I searched and found steps to renew the certificates but most of them were using "kubeadm init phase" commands but I couldn't find kubeadm on master server and the certificates names and paths were different to my setup. So I generated a new certificate using openssl for kube-apiserver using existing ca cert and included DNS names with internal and external IP address (ec2 instance) and loopback ip address using openssl.cnf file. I replaced the new certificate with the same name /etc/kubernetes/pki/kube-apiserver/etcd-client.crt.
After that I restarted the kube-apiserver docker (which was continuously exiting) and restarted kubelet. Now the certificate expiry message is not coming but the kube-apiserver is continuously restarting which I believe is the reason for the errors on kube-controller and kube-scheduler docker containers.
NOTE:
I have not restarted the docker on the master server after replacing the certificate.
NOTE: All our production PODs are running on worker nodes so they are not affected but I can't manage them as I can't connect using kubectl.
Now, I am not sure what is the issue and why kube-apiserver is restarting continuously.
Update to the original question:
Kubernetes version: v1.14.1
Docker version: 18.6.3
Below are the latest docker logs from kube-apiserver container (which is still crashing)
F0916 08:09:56.753538 1 storage_decorator.go:57] Unable to create storage backend: config (&{etcd3 /registry {[https:--127.0.0.1:4001] /etc/kubernetes/pki/kube-apiserver/etcd-client.key /etc/kubernetes/pki/kube-apiserver/etcd-client.crt /etc/kubernetes/pki/kube-apiserver/etcd-ca.crt} false true 0xc00095f050 apiextensions.k8s.io/v1beta1 5m0s 1m0s}), err (tls: private key does not match public key)

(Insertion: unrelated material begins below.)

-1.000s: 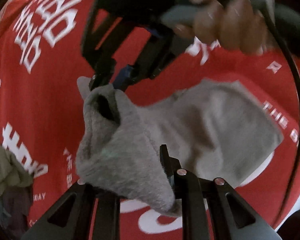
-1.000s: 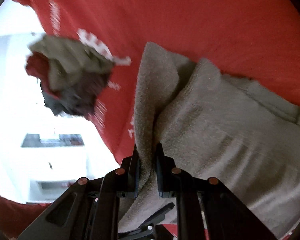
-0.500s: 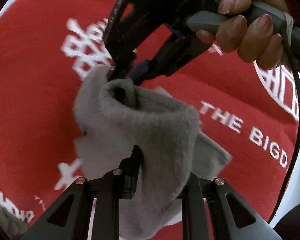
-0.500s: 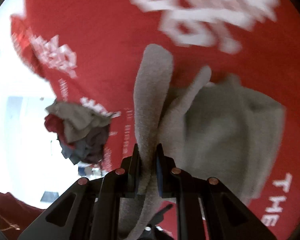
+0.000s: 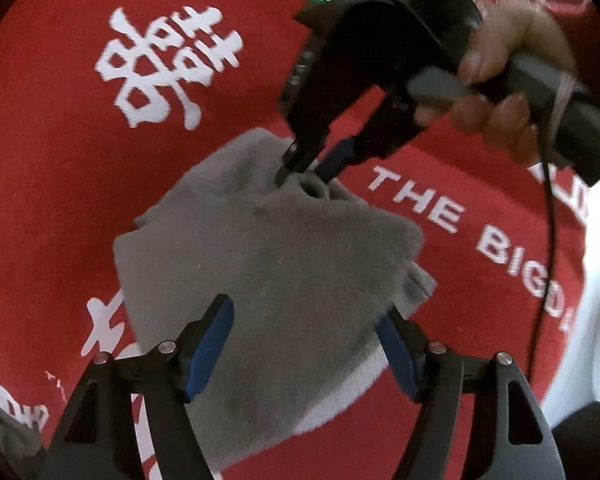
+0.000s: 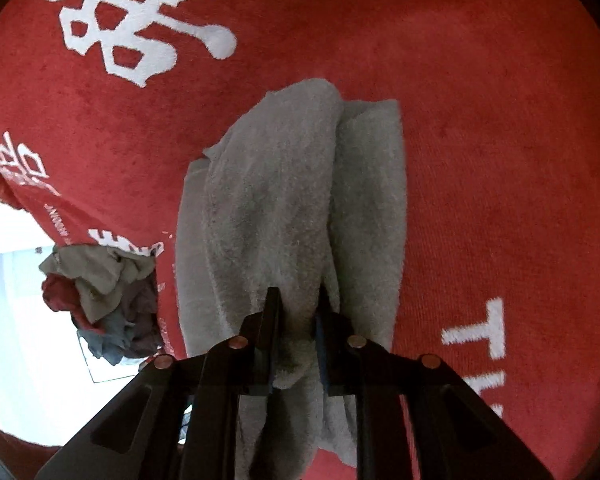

Below is the output from systemctl status kubelet
Sep 16 08:10:16 ip-xxx-xx-xx-xx kubelet[388]: E0916 08:10:16.095615 388 kubelet.go:2244] node "ip-xxx-xx-xx-xx.xx-xxxxx-x.compute.internal" not found
Sep 16 08:10:16 ip-xxx-xx-xx-xx kubelet[388]: E0916 08:10:16.130377 388 kubelet.go:2170] Container runtime network not ready: NetworkReady=false reason:NetworkPluginNotReady message:docker: network plugin is not ready: Kubenet does not have netConfig. This is most likely due to lack of PodCIDR
Sep 16 08:10:16 ip-xxx-xx-xx-xx kubelet[388]: E0916 08:10:16.147390 388 reflector.go:126] k8s.io/client-go/informers/factory.go:133: Failed to list *v1beta1.CSIDriver: Get https:--127.0.0.1/apis/storage.k8s.io/v1beta1/csidrivers?limit=500&resourceVersion=0: dial tcp 127.0.0.1:443: connect: connection refused
Sep 16 08:10:16 ip-xxx-xx-xx-xx kubelet[388]: E0916 08:10:16.195768 388 kubelet.go:2244] node "ip-xxx-xx-xx-xx.xx-xxxxx-x..compute.internal" not found
Sep 16 08:10:16 ip-xxx-xx-xx-xx kubelet[388]: E0916 08:10:16.295890 388 kubelet.go:2244] node "ip-xxx-xx-xx-xx.xx-xxxxx-x..compute.internal" not found
Sep 16 08:10:16 ip-xxx-xx-xx-xx kubelet[388]: E0916 08:10:16.347431 388 reflector.go:126] k8s.io/client-go/informers/factory.go:133: Failed to list *v1beta1.RuntimeClass: Get https://127.0.0.1/apis/node.k8s.io/v1beta1/runtimeclasses?limit=500&resourceVersion=0: dial tcp 127.0.0.1:443: connect: connection refused
This cluster (along with 3 others) was setup using kops. The other clusters are running normally and looks like they have some expired certificates as well. The person who setup the clusters is not available for comment and I have limited experience on Kubernetes. Hence required assistance from the gurus.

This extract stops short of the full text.